Reduced lung titers after infection with oriLyt mutants

To analyze whether the observed growth differences between the two oriLyt mutants are only an in vitro phenomenon, or whether the two oriLyts might have different functions also in vivo, C57BL/6 mice were inoculated intranasally (i.n.). Following i.n. inoculation, there is an acute phase of lytic virus replication which involves alveolar epithelial cells [17]. Virus titers were determined in lung homogenates by plaque assay at an early time point (day 3 p.i.) and at a time point when peak viral titers are usually reached (day 6 p.i.).
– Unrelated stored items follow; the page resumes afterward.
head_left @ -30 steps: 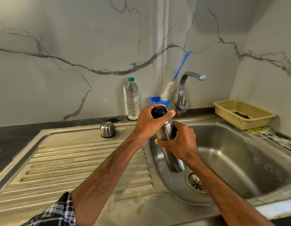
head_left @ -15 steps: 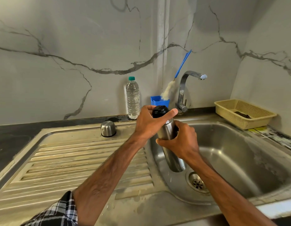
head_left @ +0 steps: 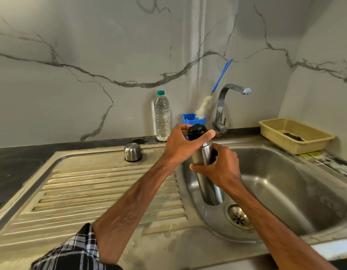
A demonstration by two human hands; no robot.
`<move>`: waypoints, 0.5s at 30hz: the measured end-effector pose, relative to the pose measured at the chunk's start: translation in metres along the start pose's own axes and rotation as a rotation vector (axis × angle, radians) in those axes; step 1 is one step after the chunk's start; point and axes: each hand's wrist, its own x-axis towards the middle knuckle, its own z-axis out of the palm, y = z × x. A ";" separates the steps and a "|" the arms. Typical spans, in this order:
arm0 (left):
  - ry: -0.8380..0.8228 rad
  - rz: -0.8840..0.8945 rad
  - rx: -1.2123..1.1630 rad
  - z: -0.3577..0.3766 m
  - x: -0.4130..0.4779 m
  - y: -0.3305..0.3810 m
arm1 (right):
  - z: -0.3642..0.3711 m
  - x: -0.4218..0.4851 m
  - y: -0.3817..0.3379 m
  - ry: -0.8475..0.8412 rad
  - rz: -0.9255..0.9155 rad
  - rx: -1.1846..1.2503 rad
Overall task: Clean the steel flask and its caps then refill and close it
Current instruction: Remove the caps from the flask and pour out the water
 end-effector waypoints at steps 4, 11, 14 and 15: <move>-0.223 0.074 -0.046 -0.011 0.004 0.000 | -0.001 -0.001 -0.002 -0.015 -0.009 -0.001; 0.099 0.156 -0.055 -0.020 0.009 0.006 | -0.002 -0.003 -0.002 -0.027 0.014 -0.006; 0.201 0.145 -0.092 -0.034 0.014 0.013 | 0.000 -0.004 0.002 -0.059 0.025 0.003; 0.203 0.141 -0.095 -0.040 0.016 0.015 | 0.001 -0.003 0.003 -0.063 0.030 0.008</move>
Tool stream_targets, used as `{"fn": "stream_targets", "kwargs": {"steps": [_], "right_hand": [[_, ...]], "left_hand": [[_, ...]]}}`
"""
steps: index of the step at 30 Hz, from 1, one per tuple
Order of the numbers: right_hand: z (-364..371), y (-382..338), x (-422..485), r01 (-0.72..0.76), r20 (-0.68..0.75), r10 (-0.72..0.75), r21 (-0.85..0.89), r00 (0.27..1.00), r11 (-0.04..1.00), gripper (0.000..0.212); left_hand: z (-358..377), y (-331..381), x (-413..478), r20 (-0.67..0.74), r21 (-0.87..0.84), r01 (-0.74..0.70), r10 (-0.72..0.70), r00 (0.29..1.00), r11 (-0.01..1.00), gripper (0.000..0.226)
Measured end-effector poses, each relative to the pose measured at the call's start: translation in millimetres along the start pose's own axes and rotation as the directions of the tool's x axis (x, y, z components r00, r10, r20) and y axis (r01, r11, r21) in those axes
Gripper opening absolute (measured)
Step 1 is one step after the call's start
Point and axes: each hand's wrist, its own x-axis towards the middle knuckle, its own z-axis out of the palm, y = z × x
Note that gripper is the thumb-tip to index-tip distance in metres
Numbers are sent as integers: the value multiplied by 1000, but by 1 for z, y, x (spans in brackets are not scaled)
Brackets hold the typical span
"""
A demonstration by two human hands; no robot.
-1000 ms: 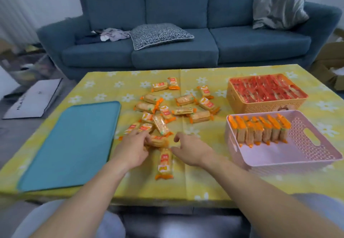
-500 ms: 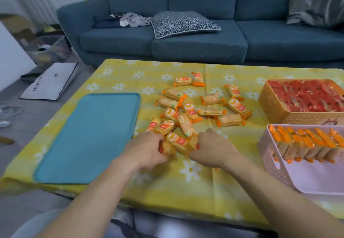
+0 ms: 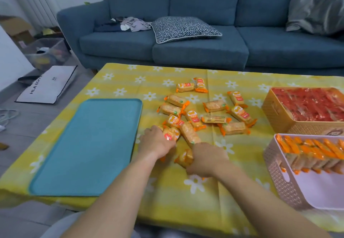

No differences in viral titers were detected at day 3 after infection (Fig 2A). Consistent with results published previously by our group, viral titers in the lungs of mice infected with the Δright oriLyt mutant were significantly lower at day 6 p.i. when compared to parental virus (Fig 2A; [20]). Likewise, viral titers in mice infected with the Δleft oriLyt mutant were reduced; however, the titers were significantly higher than after infection with the Δright oriLyt mutant. Viral titers after infection with the ectopic revertants, both for the right oriLyt (Fig 2B) and for the left oriLyt (Fig 2C), were not significantly reduced when compared to parental virus. This indicated that the phenotypes observed with the oriLyt mutants were indeed due to the deletion of the oriLyt and not to rearrangements outside of the mutated region or side effects of the deletion on neighboring genes. Taken together, our results show that deletions of the right or the left oriLyt also differentially affect lytic replication in vivo.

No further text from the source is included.